### [Assignment]
In the listing that follows, retype every line from the first through the one containing "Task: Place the". Pictures are to be left out.
--- Data shown Enclosed Below ---
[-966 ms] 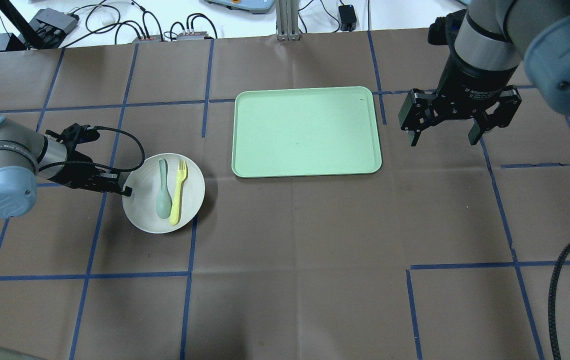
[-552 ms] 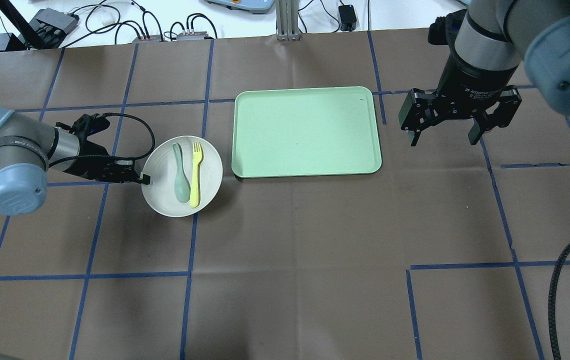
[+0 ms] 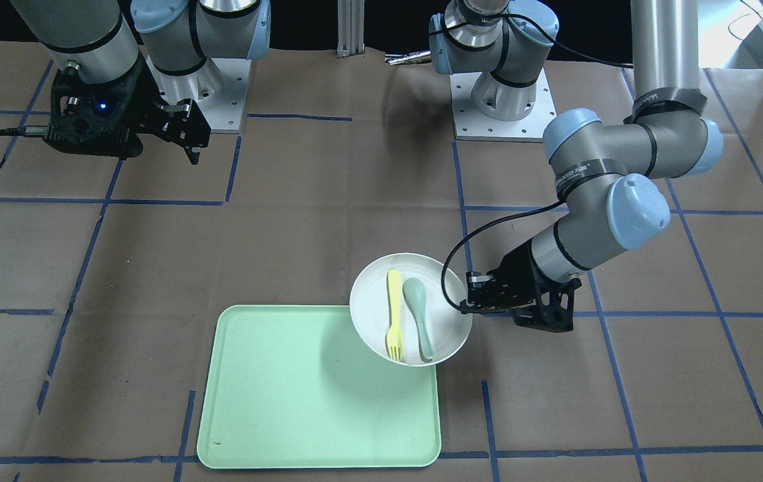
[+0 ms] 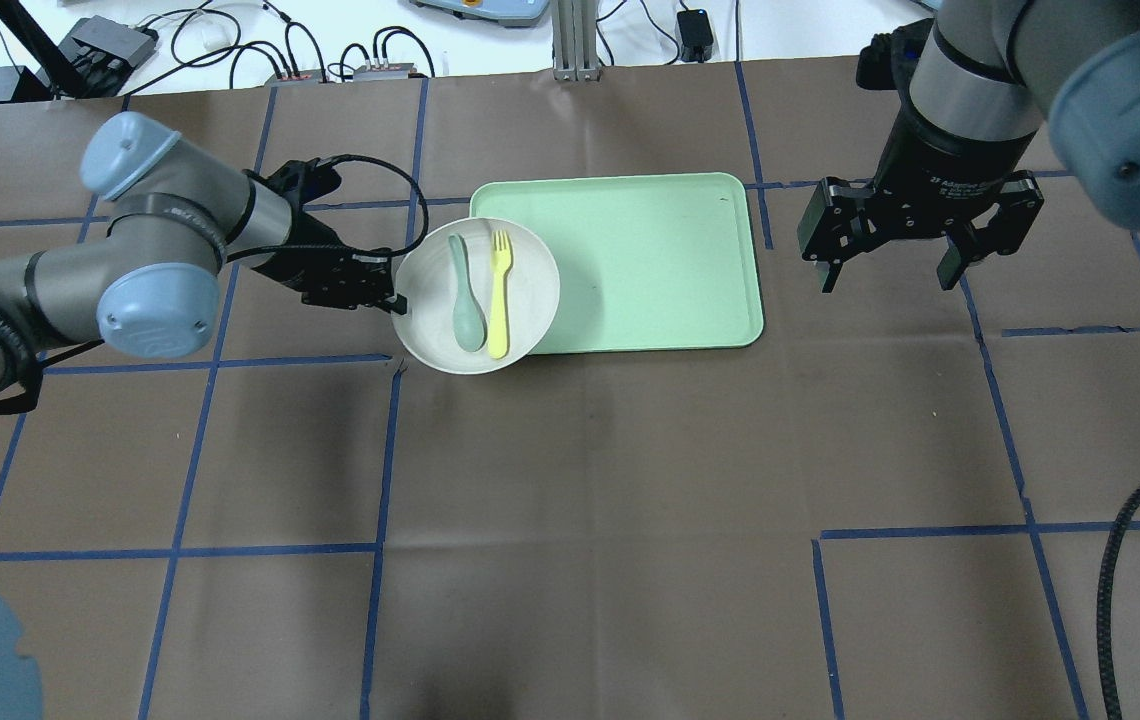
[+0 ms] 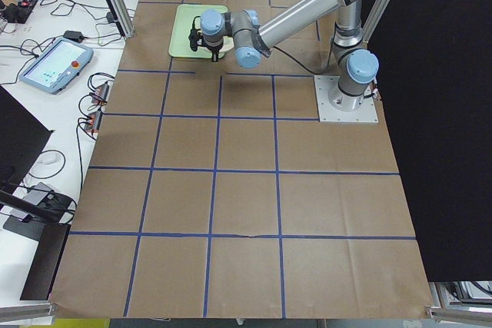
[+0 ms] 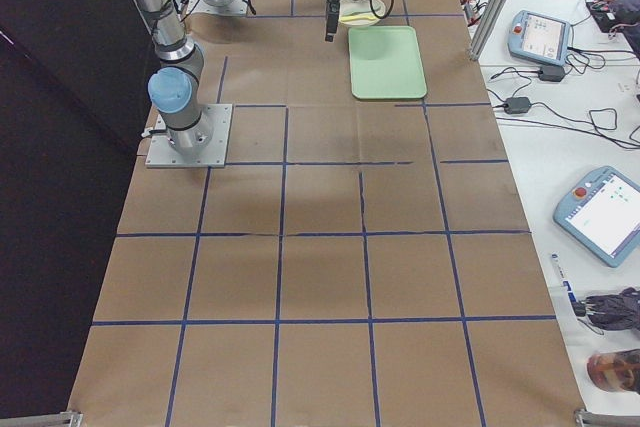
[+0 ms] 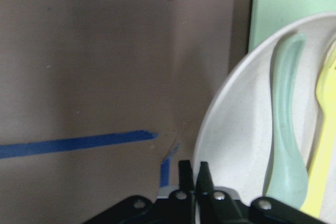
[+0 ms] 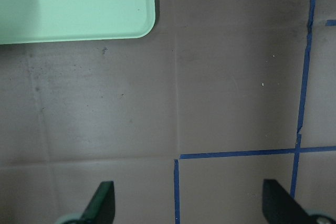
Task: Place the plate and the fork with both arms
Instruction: 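Carry the plate with the left gripper onto the green tray, then release the plate and raise the left gripper away from the tray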
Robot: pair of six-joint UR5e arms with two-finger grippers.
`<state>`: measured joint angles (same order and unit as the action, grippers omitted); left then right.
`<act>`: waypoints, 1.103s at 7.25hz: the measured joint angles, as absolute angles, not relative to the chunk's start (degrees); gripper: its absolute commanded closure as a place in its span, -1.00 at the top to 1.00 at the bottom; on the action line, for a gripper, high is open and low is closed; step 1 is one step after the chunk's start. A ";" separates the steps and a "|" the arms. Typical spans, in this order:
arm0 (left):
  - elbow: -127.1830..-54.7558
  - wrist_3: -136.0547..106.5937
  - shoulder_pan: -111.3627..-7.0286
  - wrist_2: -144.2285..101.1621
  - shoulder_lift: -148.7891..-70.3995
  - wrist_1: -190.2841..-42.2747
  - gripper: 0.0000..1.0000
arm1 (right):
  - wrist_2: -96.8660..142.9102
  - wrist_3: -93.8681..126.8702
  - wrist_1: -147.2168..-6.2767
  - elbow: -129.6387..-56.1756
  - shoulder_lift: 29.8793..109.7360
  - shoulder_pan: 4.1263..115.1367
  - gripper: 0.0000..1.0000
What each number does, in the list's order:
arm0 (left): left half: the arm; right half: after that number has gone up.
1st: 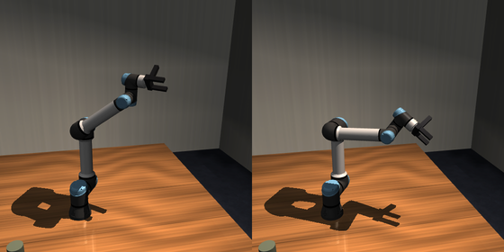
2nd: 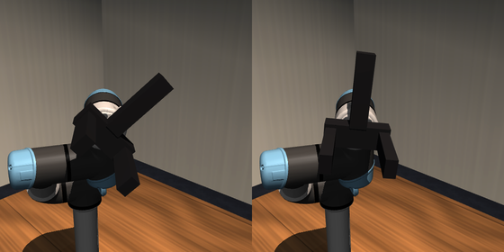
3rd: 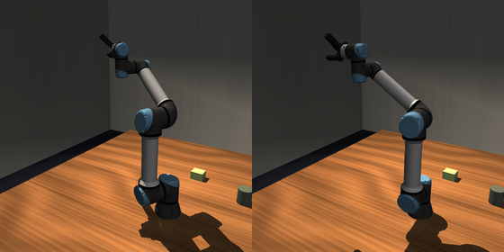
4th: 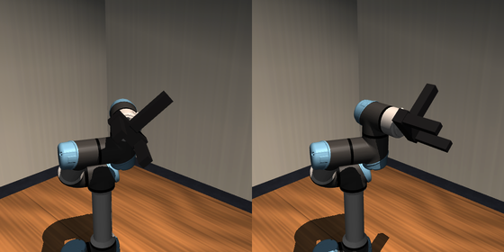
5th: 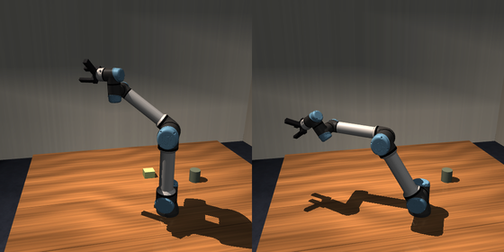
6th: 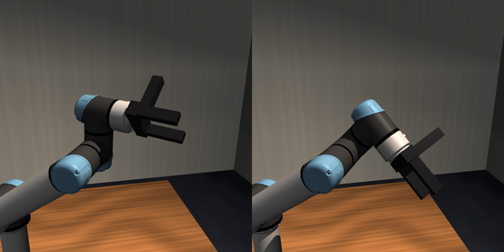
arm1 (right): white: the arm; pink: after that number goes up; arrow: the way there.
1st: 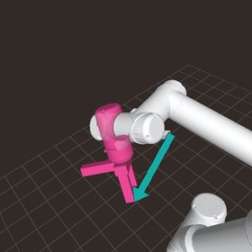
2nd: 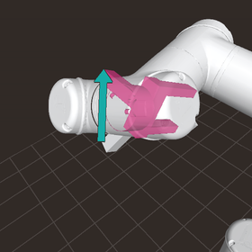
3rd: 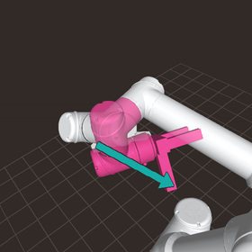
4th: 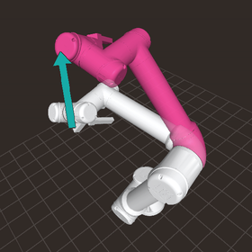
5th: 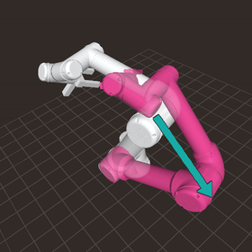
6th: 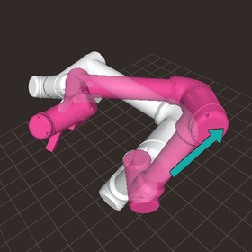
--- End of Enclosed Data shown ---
### [Solved exercise]
[-966 ms] 
[-552 ms] 
[+0 ms] 
[+0 ms] 
[+0 ms] 
[+0 ms] 
[+0 ms] 
[+0 ms] 
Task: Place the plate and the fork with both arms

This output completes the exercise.